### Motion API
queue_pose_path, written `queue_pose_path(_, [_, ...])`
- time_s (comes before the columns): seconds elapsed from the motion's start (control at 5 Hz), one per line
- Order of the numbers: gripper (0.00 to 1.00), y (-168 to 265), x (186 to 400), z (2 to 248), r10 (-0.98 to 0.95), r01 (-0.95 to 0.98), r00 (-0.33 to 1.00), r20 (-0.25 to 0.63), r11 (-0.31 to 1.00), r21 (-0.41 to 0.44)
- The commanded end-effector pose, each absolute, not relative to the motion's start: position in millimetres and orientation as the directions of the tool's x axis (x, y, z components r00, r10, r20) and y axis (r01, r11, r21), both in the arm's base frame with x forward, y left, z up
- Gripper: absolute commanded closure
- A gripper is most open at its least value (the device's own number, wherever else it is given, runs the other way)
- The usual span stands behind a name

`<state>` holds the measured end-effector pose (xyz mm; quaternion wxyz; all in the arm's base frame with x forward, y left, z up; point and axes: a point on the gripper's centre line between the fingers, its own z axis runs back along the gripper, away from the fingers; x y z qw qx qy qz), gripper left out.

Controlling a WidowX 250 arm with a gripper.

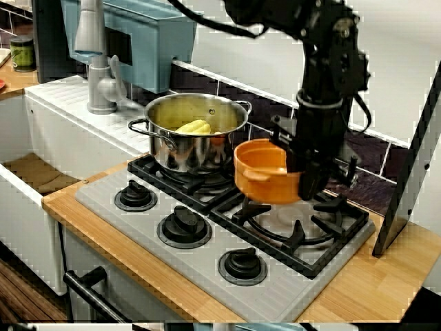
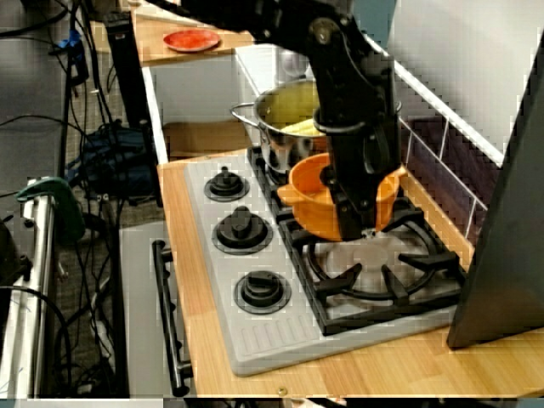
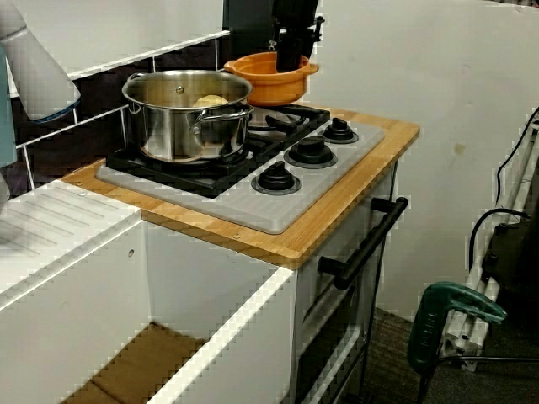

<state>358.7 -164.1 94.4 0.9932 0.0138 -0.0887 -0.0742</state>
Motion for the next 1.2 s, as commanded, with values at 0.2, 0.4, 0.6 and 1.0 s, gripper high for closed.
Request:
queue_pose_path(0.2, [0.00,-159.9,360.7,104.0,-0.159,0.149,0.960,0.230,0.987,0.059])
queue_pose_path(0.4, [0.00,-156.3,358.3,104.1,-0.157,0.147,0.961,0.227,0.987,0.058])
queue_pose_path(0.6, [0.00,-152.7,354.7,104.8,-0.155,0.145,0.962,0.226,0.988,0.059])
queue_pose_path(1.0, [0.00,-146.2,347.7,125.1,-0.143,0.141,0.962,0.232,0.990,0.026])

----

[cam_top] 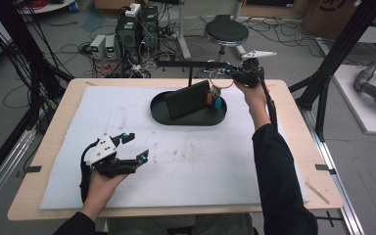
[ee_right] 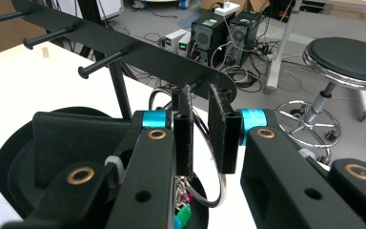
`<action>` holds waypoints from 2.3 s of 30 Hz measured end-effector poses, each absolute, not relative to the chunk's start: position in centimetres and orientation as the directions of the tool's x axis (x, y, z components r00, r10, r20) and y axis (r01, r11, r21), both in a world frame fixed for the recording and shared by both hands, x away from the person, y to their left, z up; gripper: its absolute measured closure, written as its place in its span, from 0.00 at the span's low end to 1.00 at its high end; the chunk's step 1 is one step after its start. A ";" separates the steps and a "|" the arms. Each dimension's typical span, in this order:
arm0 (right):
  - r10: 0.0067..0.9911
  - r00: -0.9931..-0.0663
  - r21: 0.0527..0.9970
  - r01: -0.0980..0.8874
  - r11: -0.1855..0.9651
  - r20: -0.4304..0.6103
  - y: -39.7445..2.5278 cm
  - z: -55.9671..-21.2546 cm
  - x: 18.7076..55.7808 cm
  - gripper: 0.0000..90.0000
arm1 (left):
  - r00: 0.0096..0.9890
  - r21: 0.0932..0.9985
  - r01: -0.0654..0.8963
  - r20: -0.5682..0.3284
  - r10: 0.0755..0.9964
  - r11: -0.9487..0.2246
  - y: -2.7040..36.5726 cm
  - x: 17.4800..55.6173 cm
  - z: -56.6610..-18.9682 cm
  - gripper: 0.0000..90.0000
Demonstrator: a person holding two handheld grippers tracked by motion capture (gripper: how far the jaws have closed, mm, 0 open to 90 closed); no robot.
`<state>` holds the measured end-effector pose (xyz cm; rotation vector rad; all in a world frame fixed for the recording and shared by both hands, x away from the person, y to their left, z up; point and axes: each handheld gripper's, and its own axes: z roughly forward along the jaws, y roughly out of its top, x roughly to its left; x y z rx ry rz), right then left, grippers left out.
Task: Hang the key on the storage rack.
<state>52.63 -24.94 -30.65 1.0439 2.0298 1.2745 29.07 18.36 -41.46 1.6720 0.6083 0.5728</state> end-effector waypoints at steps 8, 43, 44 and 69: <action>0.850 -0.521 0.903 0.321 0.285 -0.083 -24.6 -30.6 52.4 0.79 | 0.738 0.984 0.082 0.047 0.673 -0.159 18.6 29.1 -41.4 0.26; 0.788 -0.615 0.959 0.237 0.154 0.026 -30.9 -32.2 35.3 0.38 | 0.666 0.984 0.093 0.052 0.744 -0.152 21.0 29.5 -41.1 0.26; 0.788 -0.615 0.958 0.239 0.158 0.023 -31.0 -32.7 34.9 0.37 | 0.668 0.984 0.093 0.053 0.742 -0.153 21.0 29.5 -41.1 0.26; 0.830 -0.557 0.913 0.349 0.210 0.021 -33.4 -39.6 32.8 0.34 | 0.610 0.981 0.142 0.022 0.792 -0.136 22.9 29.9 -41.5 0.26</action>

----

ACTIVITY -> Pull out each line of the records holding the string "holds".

EXERCISE ANSWER ->
`<state>` holds the measured end-effector pose (xyz mm; quaternion wxyz; all in the arm's base frame with x forward, y left, z up; point and axes: a point on the gripper's centre line between the fingers, its own z axis runs back along the gripper, away from the fingers; x y z qw qx qy qz), gripper left out.
`<action>` holds waypoints from 2.3 s of 30 Hz measured end-effector poses, each absolute, not relative to the chunk's start: position in centimetres and orientation as the directions of the tool's x axis (x, y, z components r00, r10, r20) and y axis (r01, r11, r21), both in a world frame fixed for the recording and shared by both hands, x away from the person, y to their left, z up; gripper: its absolute measured closure, written as its place in its span, from 0.00 at the span's low end to 1.00 at its high end; the chunk's step 1 is one step after its start. A ";" separates the steps and a "|" the arms. Each dimension's typical span, in this order:
`<state>` holds the measured end-effector pose (xyz cm; rotation vector rad; all in a world frame fixed for the recording and shared by both hands, x away from the person, y to their left, z up; point and axes: each handheld gripper's, and its own axes: z roughly forward along the jaws, y roughly out of its top, x roughly to its left; x y z rx ry rz), right then left, grippers left out.

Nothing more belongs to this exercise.